Upon my review of the record, I cannot characterize the subject incident as a " 'sudden, fortuitous mischance, unexpected, out of the ordinary, and injurious in impact' " (Matter of Lichtenstein v. Board of Trustees of Police Pension Fund of Police Dept. of City of N.Y., Art. II, 57 N.Y.2d 1010, 1012,457 N.Y.S.2d 472, 443 N,E.2d 946 [1982], quoting Arthur A. Johnson Corp. v. Indemnity Ins. Co. of N. Am., 6 A.D.2d 97, 100, 175 N.Y.S.2d 414 [1958], affd. 7 N.Y.2d 222, 196 N.Y.S.2d 678, 164 N.E.2d 704 [1959]). To the contrary, "it was the result of a training program constituting an ordinary part of petitioner's job duties and the normal risks arising therefrom" (Matter of Felix v. New York State Comptroller, 28 A.D.3d 993, 994, 813 N.Y.S.2d 267 [2006]; see Matter of McKenna v. Hevesi, 26 A.D.3d 584, 585, 807 N.Y.S.2d 716 [2006]; Matter of Marsala v.
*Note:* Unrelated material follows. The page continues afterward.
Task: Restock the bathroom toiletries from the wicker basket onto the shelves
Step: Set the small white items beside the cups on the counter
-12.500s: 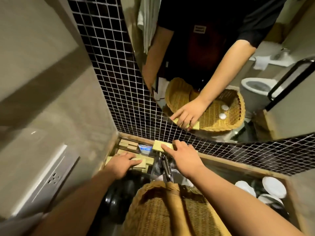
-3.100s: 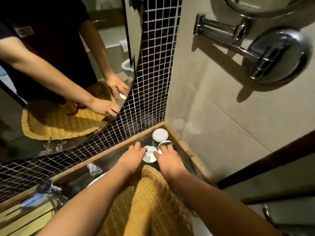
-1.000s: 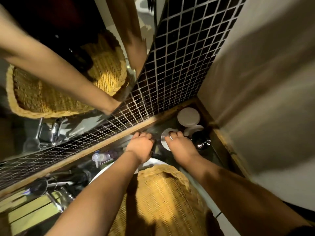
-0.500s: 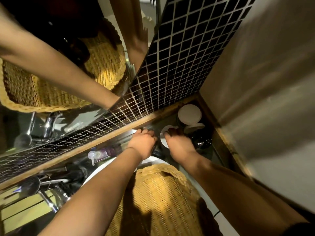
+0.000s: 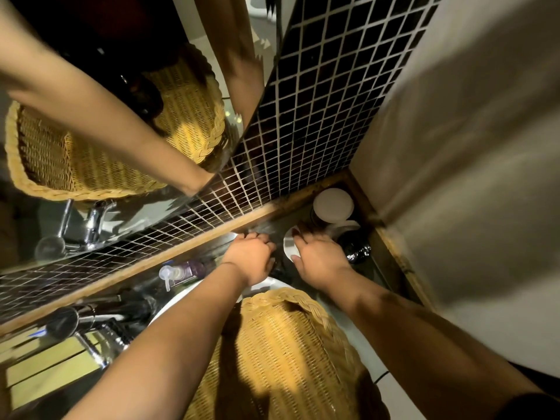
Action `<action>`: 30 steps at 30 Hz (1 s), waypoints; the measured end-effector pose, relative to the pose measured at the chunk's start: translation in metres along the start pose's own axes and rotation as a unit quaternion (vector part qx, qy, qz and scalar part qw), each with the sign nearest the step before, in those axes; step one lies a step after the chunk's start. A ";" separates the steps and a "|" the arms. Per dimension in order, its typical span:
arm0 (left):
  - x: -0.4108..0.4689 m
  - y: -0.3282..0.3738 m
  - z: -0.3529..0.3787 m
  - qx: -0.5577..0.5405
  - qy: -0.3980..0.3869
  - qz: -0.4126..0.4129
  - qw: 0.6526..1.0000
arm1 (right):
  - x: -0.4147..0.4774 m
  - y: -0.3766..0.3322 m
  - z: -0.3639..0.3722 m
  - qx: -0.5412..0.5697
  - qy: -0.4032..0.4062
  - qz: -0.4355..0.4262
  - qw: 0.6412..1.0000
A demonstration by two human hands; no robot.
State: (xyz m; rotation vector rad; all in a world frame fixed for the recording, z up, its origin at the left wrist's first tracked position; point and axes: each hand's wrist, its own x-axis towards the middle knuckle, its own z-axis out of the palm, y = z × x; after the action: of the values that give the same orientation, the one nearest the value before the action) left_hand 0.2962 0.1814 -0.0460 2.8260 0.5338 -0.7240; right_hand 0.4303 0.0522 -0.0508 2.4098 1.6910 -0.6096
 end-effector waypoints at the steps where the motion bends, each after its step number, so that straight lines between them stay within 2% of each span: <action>1: -0.005 0.000 -0.001 0.003 -0.006 -0.004 1.000 | -0.003 0.001 -0.001 0.001 0.006 -0.002 1.000; 5: -0.027 -0.003 -0.002 0.006 -0.017 -0.042 0.999 | -0.018 0.005 -0.014 0.012 0.025 -0.013 1.000; 12: -0.085 -0.002 -0.019 -0.019 0.027 -0.124 0.992 | -0.043 0.004 -0.044 -0.029 0.036 -0.036 0.998; 18: -0.155 0.013 -0.037 0.036 0.048 -0.129 0.990 | -0.098 0.003 -0.093 -0.057 0.038 -0.059 0.996; 30: -0.276 0.030 -0.150 0.082 0.204 -0.152 0.964 | -0.236 -0.087 -0.203 -0.078 0.111 -0.025 0.990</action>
State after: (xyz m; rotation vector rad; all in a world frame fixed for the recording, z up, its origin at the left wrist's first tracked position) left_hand 0.1469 0.1095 0.2227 3.0990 1.0341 -0.2261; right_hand 0.3318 -0.0541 0.2386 2.4044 1.8118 -0.2100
New York State & Local Employees' Retirement Sys., 14 A.D.3d 984, 985, 788 N.Y.S.2d 517 [2005], lv. denied 4 N.Y.3d 709, 797 N.Y.S.2d 421, 830 N.E.2d 320 [2005]). Petitioner's assertions regarding the his thumb sliding between two of the abutting mats and forcibly striking the concrete floor, causing his injury, even if accepted, would not transform the incident into an accidental event (see Matter of Felix v. New York State Comptroller, supra at 994, 813 N.Y.S.2d 267; Matter of McKenna v. Hevesi, supra at 585, 807 N.Y.S.2d 716).
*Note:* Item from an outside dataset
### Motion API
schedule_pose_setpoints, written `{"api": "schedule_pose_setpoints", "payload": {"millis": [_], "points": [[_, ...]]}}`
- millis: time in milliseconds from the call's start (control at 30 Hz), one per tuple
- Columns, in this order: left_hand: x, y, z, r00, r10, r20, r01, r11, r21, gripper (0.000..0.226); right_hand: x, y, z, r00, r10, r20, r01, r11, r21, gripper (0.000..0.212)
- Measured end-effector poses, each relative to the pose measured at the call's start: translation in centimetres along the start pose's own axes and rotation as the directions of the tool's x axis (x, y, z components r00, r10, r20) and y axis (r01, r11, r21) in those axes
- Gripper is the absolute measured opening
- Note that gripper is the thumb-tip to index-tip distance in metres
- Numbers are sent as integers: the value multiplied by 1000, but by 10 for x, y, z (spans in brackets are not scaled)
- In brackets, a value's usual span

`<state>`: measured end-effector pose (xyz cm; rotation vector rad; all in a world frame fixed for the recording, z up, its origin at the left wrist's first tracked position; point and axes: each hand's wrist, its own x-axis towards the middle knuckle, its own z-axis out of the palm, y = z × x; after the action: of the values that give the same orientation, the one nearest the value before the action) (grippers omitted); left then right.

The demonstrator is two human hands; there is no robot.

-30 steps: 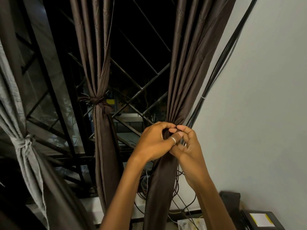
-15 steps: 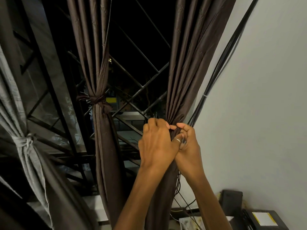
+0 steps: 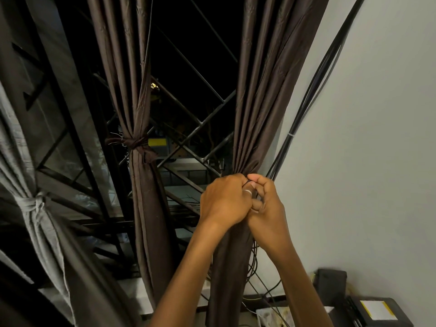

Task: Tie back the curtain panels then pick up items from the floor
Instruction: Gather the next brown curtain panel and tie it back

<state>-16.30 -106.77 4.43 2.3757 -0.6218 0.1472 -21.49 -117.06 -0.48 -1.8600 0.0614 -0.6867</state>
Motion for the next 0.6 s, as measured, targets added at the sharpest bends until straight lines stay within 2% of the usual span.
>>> {"api": "schedule_pose_setpoints", "payload": {"millis": [67, 133, 267, 333, 400, 467, 533, 600], "points": [[5, -8, -2, 999, 28, 43, -23, 993, -112, 23, -1, -1, 0, 999, 42, -15, -41, 998, 57, 62], [8, -16, -2, 996, 72, 45, -63, 983, -173, 26, -3, -2, -2, 996, 71, -58, -69, 997, 43, 61], [9, -29, -3, 987, 157, -20, -157, 958, -240, 23, -2, -8, -16, 990, 95, -101, -112, 977, -184, 50], [9, -35, -3, 981, 188, -40, -193, 953, -235, 23, 1, -13, -24, 994, 98, -53, -110, 935, -337, 35], [9, -38, -3, 975, 217, -36, -219, 943, -250, 26, 2, -17, -29, 995, 105, 0, -95, 905, -414, 23], [10, -41, -4, 970, 241, -37, -242, 932, -270, 29, 2, -23, -34, 994, 103, 18, -86, 904, -418, 18], [10, -45, -6, 967, 250, -52, -254, 920, -298, 32, 5, -28, -41, 998, 64, 2, -59, 933, -356, 24], [9, -50, -7, 966, 253, -54, -255, 898, -359, 31, 9, -32, -45, 999, -47, -8, 42, 941, -334, 30]]}}
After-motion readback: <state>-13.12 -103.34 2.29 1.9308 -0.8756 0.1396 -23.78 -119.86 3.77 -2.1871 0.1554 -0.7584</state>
Therefore, I find that it was neither irrational nor an error of law for the respondents to deny ADR on the grounds that petitioner's fall and injury was not an accident. The risk of injuring yourself during a physical training exercise that petitioner was engaged in cannot be considered sudden, unexpected, and out of ordinary, and it cannot be said that petitioner is entitled to ADR as a matter of law (See In re Mejia v. Kerik, 301 A.D.2d 385 (1st Dep't 2003).

Accordingly, it is hereby

ORDERED and ADJUDGED that the petition is denied and the proceeding is dismissed.

ENTER:

_________________

J.S.C.


Summaries of

Gonzalez v. Kelly

SUPREME COURT OF THE STATE OF NEW YORK COUNTY OF NEW YORK: IAS PART 58
Apr 30, 2013
2013 N.Y. Slip Op. 30951 (N.Y. Sup. Ct. 2013)
Case details for

Gonzalez v. Kelly

Case Details

Full title:In the Matter of the Application of BENITO GONZALEZ, Petitioner, For a…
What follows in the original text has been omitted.